• [YOUR ASSIGNMENT]: Copy out exactly, from the entries that follow, the line holding "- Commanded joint", the line holding "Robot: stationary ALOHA", and all lines between them, but no pictures.

---- DATASET EXCERPTS

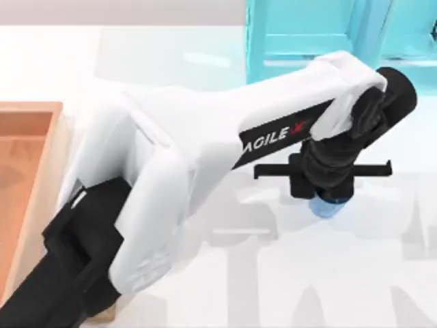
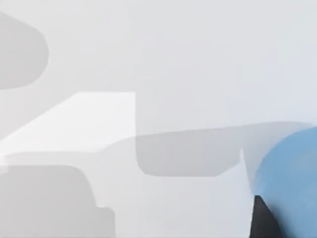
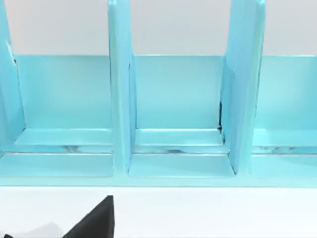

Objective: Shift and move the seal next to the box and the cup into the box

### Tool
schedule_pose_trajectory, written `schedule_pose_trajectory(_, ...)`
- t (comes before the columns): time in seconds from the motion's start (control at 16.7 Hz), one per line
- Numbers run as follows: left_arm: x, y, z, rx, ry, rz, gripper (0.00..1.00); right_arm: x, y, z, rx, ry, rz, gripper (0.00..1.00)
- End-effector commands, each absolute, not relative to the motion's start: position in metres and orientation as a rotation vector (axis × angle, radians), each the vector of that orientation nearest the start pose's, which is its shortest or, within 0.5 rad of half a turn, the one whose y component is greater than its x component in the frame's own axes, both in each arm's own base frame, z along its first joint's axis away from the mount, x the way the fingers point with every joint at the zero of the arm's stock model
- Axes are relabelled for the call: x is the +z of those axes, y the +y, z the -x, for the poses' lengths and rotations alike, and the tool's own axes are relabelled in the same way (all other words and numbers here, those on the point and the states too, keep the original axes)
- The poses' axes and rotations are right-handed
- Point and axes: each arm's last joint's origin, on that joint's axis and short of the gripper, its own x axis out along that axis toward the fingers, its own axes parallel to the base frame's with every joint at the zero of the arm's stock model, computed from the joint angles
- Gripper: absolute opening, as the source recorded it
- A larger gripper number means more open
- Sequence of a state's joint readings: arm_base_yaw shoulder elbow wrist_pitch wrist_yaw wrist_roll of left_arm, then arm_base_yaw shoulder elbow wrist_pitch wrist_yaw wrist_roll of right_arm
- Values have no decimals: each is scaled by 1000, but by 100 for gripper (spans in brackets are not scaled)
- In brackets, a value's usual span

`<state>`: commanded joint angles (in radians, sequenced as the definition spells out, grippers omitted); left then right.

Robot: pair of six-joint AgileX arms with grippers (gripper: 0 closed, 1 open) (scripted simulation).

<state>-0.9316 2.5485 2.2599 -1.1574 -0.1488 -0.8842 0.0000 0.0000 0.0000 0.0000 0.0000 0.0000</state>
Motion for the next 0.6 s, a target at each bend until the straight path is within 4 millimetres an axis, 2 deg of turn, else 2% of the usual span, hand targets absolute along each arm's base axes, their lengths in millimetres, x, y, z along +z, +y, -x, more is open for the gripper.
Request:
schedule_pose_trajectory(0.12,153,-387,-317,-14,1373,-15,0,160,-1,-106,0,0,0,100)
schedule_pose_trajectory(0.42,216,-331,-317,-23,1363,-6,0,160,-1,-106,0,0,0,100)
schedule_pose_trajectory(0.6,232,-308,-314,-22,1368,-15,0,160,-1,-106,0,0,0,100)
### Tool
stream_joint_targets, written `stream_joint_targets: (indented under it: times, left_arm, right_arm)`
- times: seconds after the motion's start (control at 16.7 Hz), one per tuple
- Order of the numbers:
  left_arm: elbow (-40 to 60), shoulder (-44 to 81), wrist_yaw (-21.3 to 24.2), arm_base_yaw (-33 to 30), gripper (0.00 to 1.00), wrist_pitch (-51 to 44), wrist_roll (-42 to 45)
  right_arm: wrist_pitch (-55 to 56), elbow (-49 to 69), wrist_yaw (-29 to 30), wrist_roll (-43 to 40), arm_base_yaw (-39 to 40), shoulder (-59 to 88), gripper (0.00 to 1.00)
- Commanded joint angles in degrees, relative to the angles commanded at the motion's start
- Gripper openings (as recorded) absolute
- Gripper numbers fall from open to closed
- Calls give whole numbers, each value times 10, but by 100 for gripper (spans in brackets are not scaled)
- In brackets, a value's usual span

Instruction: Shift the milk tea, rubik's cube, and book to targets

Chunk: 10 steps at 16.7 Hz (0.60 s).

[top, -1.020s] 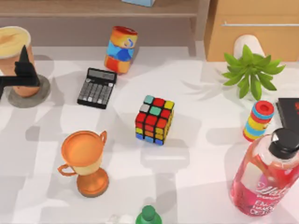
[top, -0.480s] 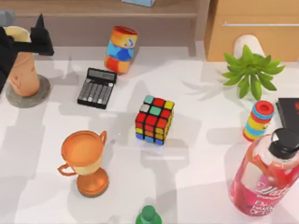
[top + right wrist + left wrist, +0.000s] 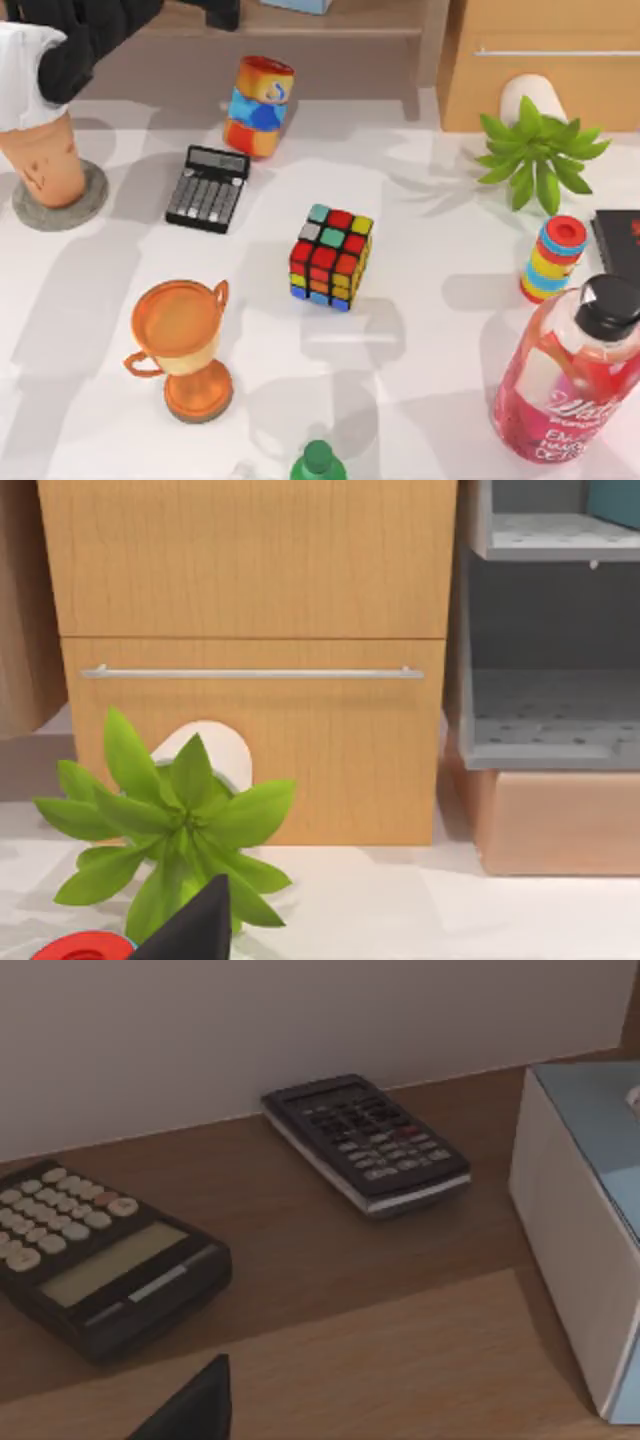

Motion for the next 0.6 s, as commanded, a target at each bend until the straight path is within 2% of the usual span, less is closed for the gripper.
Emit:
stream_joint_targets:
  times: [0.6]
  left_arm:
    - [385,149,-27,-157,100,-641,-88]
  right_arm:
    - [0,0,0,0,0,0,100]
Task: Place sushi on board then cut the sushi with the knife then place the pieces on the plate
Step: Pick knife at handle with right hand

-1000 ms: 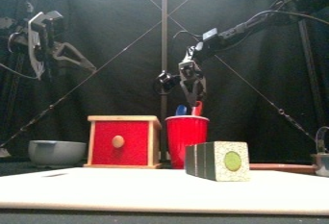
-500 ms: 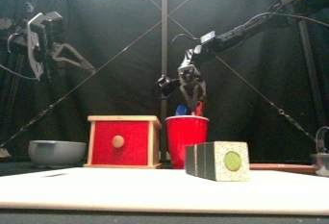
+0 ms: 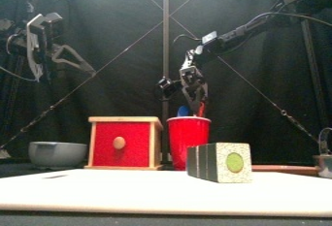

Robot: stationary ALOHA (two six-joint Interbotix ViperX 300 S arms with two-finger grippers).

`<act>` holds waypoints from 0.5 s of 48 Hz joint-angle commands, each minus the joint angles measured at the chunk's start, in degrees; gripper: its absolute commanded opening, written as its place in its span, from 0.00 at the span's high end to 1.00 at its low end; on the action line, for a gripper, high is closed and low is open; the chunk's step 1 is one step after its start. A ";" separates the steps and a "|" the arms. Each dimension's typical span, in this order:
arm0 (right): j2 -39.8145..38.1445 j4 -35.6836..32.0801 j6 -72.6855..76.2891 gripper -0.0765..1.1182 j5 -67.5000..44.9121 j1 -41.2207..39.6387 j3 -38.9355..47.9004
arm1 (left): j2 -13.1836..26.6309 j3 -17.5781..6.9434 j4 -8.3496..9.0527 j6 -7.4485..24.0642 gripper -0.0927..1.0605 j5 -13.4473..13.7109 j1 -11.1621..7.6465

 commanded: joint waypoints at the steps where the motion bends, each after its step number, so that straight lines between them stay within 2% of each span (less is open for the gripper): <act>1: -1.58 0.18 -0.09 0.29 0.09 0.00 -0.62 | 0.09 -0.62 0.09 0.00 0.94 -0.26 0.18; 19: -1.49 0.26 -0.09 0.61 0.09 0.18 -0.70 | 0.09 -0.53 0.09 0.00 0.94 -0.35 0.18; 24: -1.76 0.62 0.00 0.67 0.09 0.35 -0.79 | 0.09 -0.53 0.00 0.00 0.94 -0.26 0.18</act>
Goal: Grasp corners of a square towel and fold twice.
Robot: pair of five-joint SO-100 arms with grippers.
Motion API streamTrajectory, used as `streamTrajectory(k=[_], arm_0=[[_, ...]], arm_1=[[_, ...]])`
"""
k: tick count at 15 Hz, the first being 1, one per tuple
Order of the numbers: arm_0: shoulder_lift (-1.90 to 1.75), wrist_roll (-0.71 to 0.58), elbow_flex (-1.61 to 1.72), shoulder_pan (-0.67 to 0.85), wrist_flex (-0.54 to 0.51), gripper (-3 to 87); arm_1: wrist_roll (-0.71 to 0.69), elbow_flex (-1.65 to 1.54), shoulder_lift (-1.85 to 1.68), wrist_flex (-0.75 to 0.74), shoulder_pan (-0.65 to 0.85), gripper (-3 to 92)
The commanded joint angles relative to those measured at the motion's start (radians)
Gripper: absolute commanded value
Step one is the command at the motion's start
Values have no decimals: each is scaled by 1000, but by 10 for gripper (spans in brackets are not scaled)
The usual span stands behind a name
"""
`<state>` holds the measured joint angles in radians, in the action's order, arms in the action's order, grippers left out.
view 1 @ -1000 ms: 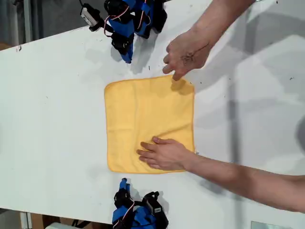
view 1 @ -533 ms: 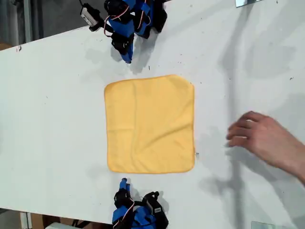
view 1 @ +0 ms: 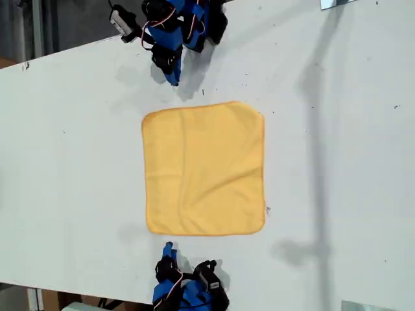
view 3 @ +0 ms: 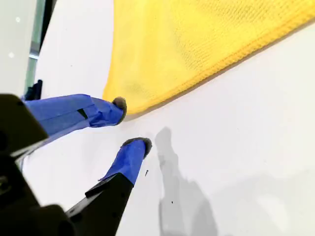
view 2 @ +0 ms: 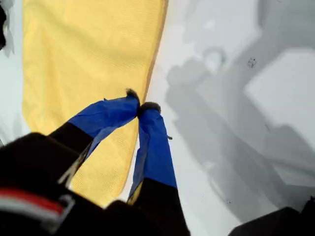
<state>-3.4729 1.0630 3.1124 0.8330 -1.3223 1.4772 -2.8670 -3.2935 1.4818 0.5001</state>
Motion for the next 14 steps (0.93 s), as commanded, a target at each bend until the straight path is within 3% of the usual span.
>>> streamTrajectory(k=[1, 3, 4, 5, 6, 7, 8, 9, 10, 11, 13, 14], arm_0=[[-5, -8, 3, -12, 11, 120], [-5, -8, 3, -11, 12, 119], [-5, -21, 3, 5, 12, 113], [-5, -41, 5, 58, 17, 109], [-3, -107, 6, 69, 71, 110], [-3, 175, 8, -43, 34, 112], [-3, 313, 2, -225, 75, 173], [-3, 225, 0, -380, 104, 126], [-5, 318, 6, -393, 106, 104], [-5, 350, 6, -390, 121, 104], [-5, 104, 6, -482, 290, 78], [-5, 51, 9, -518, 336, 85]], arm_1=[[6, 46, 5, 5, 2, 59], [8, 46, 5, 5, 2, 55], [-3, 31, 5, -12, 106, 56], [124, 32, -2, -21, 84, 101], [270, 23, -2, -100, -106, 176], [308, 3, -2, -189, -295, 182], [296, 8, 0, -173, -360, 90], [318, 20, 0, -83, -368, 29], [311, 31, 0, -49, -400, 65], [298, 49, 0, -43, -456, 270], [23, 11, 21, -319, -503, 292], [-23, 61, 152, -364, -526, 308]])
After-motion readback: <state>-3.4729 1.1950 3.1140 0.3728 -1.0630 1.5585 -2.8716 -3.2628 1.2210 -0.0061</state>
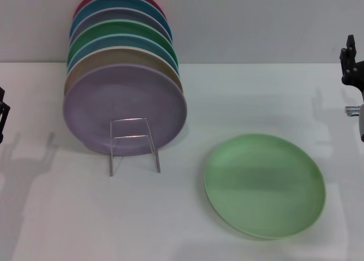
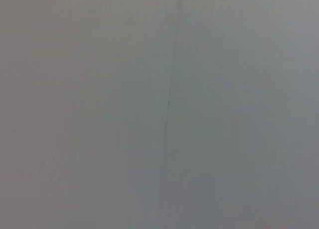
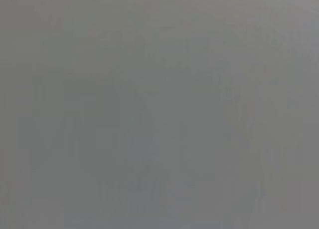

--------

• [ANSWER BELOW]:
- Commanded joint angles in degrees, relative to the angles commanded at the motion's start
- Gripper openings (as recorded) absolute
- Gripper numbers fall from open to closed
- Calls give whole numbers, each value times 10, but by 100 for gripper (spans in brackets are not scaled)
- In brackets, a value's usual span

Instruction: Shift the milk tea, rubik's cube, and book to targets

Chunk: 10 steps at 16.7 Hz (0.60 s).

[top, -1.020s] 
[top, -0.480s] 
[top + right wrist + left wrist, +0.000s] 

Motion for the next 0.6 s, as commanded, a target at each bend until the straight path is within 2% of the usual span, less is closed for the gripper.
Emit:
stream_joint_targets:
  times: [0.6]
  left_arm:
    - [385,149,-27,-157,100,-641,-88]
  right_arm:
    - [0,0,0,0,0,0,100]
Task: Place sushi on board then cut the sushi with the knife then place the pieces on the plate
Step: Pick knife at handle with right hand

-1000 ms: 
-500 ms: 
+0 ms: 

Robot: stationary ALOHA (two six-joint Interbotix ViperX 300 S arms with two-finger grippers).

The requested output has now been given in full.